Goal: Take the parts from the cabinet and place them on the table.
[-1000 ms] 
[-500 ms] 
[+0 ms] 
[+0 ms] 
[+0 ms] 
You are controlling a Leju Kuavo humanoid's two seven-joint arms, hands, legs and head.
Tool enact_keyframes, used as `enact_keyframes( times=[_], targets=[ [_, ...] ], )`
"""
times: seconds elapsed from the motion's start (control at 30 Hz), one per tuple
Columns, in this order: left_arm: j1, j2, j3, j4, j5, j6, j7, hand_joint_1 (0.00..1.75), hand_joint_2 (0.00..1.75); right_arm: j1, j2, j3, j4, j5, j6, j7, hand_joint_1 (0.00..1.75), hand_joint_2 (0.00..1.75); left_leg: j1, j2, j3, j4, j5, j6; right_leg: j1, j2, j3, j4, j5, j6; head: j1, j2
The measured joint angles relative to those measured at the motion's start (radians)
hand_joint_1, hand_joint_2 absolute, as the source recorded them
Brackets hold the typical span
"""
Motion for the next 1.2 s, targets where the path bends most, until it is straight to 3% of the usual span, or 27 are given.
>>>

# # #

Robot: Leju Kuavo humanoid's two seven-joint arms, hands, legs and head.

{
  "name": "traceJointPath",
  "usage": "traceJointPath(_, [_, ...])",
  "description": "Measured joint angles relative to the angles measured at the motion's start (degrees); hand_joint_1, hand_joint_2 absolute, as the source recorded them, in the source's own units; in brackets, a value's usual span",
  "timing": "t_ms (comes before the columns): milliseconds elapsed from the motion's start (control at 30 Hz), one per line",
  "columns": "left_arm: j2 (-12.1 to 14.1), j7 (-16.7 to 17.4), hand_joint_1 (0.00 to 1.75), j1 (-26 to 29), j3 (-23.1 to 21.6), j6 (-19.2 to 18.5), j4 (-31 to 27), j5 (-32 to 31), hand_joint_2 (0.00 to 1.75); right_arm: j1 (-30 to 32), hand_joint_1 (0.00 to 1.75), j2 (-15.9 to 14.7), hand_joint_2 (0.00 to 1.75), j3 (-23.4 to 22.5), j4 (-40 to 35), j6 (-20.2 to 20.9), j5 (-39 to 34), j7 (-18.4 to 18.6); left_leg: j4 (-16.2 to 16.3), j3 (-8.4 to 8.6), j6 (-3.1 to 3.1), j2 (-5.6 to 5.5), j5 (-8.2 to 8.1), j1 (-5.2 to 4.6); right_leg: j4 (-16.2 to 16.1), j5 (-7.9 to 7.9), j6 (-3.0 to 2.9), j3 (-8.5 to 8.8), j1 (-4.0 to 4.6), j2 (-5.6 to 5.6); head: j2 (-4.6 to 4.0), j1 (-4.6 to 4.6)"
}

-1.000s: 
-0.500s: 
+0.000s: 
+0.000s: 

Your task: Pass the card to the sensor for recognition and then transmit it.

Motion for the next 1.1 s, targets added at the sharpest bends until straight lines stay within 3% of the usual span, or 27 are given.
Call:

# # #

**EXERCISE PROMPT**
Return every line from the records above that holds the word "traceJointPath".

**TASK RESULT**
  "name": "traceJointPath",
  "usage": "traceJointPath(_, [_, ...])",

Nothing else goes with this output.